No fim do ano passado, no terceiro dia da primeira Copa do Mundo com VAR, a Argentina marcou seu primeiro gol no torneio, contra a Arábia Saudita, graças a um pênalti marcado pelo VAR.

Não tinha sido lance duvidoso. A torcida nem tinha pedido pênalti. Nenhum jogador argentino tinha esboçado algum protesto. A TV nem tinha mostrado replay quando, de repente, o juiz começou a correr na direção do monitor. Depois, no mesmo jogo, a Argentina teve dois gols anulados pelo VAR, por causa de impedimentos de unhas por cortar.

Meu filho, como eu, adora a seleção da Argentina, mas não lembro de ele ter ficado confuso, chocado, irritado com aquele confuso, chocante, irritante placar de VAR em Copa do Mundo: Argentina 1, Arábia Saudita 2.

Ele só despertou para a torcida apaixonada de uns poucos meses para cá, tardiamente, aos 9 anos de idade. Não mais que de repente se revelou um vascaíno roxo, como o pai. Alguns poderão dizer que é uma péssima hora para isso, com o Vasco na zona de rebaixamento do Brasileirão, pior ataque do campeonato.

Sim, o pior ataque do campeonato, com apenas 15 gols marcados em 20 jogos.

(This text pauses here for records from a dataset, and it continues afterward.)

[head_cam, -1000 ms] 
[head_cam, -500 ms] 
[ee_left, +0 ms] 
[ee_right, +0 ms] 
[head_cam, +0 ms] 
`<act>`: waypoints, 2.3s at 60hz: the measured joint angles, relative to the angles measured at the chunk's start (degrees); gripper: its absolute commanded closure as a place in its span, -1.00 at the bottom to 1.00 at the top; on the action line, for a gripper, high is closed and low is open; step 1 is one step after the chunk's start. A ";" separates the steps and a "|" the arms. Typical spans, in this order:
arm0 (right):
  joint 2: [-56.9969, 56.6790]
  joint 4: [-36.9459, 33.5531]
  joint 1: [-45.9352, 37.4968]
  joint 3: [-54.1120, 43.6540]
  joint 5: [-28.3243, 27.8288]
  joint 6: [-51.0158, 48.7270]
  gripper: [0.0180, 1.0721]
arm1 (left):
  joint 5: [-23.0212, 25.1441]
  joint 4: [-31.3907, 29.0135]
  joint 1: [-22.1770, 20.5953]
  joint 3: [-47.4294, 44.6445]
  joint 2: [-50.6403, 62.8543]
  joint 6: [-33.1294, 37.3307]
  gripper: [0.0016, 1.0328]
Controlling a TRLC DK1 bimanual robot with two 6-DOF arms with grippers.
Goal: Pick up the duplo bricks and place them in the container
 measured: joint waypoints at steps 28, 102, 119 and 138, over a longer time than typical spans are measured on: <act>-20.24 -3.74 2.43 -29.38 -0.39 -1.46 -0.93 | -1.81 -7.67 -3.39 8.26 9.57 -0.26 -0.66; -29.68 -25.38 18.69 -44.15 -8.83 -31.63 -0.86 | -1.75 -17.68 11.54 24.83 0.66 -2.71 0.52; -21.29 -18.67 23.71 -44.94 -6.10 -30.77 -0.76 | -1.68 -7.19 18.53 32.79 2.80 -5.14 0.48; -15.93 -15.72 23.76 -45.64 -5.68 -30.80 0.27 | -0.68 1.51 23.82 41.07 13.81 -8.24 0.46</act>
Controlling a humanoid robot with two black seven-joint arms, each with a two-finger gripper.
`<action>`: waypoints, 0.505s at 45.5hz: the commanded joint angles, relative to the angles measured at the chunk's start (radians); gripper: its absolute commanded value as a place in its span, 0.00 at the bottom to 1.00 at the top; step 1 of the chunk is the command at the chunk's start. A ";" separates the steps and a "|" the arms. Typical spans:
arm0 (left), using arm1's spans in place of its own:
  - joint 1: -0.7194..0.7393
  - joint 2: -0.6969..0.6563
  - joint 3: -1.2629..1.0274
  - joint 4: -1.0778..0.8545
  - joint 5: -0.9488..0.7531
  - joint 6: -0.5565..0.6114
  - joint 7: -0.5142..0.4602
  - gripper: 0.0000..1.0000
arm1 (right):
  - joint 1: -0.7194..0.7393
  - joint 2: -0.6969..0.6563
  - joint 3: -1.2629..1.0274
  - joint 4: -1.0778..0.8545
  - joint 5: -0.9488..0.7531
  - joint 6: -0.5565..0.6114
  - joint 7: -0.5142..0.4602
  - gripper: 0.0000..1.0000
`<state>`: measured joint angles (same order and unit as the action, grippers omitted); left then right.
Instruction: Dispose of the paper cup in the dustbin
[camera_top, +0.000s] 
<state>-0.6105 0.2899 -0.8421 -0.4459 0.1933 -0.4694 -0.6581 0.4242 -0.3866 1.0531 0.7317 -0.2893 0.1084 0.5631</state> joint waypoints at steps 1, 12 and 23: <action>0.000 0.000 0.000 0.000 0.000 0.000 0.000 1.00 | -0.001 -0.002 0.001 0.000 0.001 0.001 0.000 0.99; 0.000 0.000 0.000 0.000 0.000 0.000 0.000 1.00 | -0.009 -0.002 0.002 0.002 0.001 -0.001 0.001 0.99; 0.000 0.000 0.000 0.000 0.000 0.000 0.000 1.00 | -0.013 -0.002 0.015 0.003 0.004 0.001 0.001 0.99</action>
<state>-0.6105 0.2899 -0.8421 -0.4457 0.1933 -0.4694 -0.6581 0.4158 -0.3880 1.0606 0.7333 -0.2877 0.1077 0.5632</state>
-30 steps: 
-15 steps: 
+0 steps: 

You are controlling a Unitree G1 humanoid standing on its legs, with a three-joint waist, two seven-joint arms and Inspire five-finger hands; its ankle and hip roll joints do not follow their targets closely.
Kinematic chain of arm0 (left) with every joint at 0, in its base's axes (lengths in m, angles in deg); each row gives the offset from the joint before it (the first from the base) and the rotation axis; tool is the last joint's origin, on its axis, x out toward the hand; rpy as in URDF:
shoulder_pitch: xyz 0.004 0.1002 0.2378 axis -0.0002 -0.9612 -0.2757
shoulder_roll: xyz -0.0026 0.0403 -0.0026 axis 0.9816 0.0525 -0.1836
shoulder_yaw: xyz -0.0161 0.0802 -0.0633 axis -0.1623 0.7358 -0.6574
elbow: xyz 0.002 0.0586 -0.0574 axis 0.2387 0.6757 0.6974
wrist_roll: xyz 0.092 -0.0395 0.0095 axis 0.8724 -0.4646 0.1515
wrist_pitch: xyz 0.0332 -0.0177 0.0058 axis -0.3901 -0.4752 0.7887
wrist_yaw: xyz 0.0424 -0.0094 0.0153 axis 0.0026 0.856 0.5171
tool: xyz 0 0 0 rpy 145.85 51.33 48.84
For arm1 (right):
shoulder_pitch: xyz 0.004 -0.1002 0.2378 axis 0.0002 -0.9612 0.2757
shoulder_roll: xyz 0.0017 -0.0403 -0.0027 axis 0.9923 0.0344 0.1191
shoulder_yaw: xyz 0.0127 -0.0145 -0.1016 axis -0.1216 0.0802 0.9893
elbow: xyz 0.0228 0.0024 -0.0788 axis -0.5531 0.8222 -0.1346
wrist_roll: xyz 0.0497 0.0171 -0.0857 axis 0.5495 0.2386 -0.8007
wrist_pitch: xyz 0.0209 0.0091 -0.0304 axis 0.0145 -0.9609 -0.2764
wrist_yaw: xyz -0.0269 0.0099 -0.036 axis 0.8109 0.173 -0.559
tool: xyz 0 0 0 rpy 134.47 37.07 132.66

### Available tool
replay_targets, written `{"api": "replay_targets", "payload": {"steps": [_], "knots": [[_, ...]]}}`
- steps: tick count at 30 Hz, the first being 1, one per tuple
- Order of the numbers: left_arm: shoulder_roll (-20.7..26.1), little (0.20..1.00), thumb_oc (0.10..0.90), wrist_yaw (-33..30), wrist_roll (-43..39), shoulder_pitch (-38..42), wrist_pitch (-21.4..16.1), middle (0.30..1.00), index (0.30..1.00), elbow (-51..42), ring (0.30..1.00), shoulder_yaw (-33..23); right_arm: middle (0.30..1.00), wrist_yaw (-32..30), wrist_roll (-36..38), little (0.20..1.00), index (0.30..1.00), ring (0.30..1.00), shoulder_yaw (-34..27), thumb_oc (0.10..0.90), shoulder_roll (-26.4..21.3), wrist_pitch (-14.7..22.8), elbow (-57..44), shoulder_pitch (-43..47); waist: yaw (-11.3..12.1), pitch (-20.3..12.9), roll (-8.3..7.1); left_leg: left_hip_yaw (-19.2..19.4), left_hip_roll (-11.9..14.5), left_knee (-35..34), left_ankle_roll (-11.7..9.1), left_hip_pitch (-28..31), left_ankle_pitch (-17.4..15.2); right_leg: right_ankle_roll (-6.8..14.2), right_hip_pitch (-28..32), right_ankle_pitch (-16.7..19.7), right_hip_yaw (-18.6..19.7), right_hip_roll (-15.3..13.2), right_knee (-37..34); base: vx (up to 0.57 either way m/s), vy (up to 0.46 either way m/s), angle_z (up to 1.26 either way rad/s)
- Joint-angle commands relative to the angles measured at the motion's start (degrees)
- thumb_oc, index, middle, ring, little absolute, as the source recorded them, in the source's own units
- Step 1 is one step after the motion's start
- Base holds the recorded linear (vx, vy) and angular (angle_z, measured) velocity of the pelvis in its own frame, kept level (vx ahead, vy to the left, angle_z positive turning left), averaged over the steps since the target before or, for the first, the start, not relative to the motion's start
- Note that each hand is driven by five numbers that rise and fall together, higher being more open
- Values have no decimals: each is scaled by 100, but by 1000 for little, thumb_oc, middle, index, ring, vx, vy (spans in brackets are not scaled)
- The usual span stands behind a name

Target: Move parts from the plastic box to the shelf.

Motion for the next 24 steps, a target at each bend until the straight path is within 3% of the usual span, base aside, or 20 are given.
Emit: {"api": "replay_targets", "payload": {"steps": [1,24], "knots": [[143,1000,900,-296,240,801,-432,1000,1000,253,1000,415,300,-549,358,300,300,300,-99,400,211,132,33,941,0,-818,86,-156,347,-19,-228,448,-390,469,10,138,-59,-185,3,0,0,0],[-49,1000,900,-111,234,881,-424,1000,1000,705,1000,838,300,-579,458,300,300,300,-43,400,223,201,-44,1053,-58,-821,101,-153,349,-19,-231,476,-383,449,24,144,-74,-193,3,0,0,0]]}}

Houve um décimo sexto, marcado na noite deste domingo, 27, em São Paulo, contra o Palmeiras. O gol, porém – golaço! – foi anulado pelo VAR, escandalosamente mal anulado pelo VAR. O VAR anulou um gol de um jogador que veio com a bola dominada da intermediária, se livrou da marcação, ajeitou e chutou de fora da área, no cantinho.

Por que, então, o gol foi anulado? Porque no lance anterior, muitos segundos antes, um jogador do Vasco tinha a ponta da chuteira além daquelas linhas em certa medida arbitrárias de georreferenciamento, traçadas em imagem congelada no momento supostamente exato, apenas supostamente, em que a bola sai do pé do passador.

O ex-árbitro Sálvio Spinola, hoje comentarista, classificou a anulação do gol do Vasco como “o maior erro do VAR brasileiro”. Seria o caso de avaliar se o próprio VAR não seria o maior erro do futebol.

No momento em que o Paulinho acertou a sapatada no canto direito do gol do Palmeiras, meu filho enlouqueceu, deu um salto do sofá, gritou, correu, deu voltas na mesa da sala com os braços erguidos – “Vasco! Vasco! Vasco!” -, deslizou de joelhos no chão, comemorando como se ele próprio tivesse marcado aquele gol. Na TV, os jogadores do Vasco comemoravam efusivamente também, demoradamente. Dei um abração no meu filho. Ele todo feliz. Voltamos para o sofá, para segurar com os olhos o resultado, quem sabe ver o Vasco marcar mais um.

Mas, súbito, o juiz põe o dedo indicador no ponto eletrônico. Morreu ali a alegria instantânea de uma criança que berra, pula e ergue os braços no momento em que vê a bola balançar a rede adversária. Morreu ali o futebol.

É uma péssima hora para uma criança começar a torcer, torcer mesmo, à vera, para o Vasco? Não penso assim. Após a chegada do técnico Ramón Diaz, o time está mais arrumado, mais confiante, mais competitivo, dá sinais de que vai ter luta para tentar escapar de mais um rebaixamento, que era dado como certo até três rodadas atrás. É a hora de vibrar em dobro com cada golzinho suado do nosso piorzinho ataque do campeonato, confiando que vai melhorar.

É uma bela hora para um criança começar a torcer pelo Vasco. Mas aí…

… mas aí veio o VAR, ou melhor, quem o engendrou, quem o opera, e ensinou um menino de 9 anos de idade a não comemorar os gols do seu time do coração.

“Espera aí, rapazinho, senta aí. É como diz aquele general lá: ‘pra que a pressa?’. Alguém pode ter desequilibrado alguém no lance de origem. Vamos ver aqui. Vamos ver também essa questão dos milímetros. Já aprendeu na escola que o milímetro é a milésima parte de um metro? Veja aqui, menino, olha: tá vendo essa pontinha da chuteira aí na frente. Ha! Mesma linha, hein? Eu sabia. É isso que dá contratar atacante que calça 43”.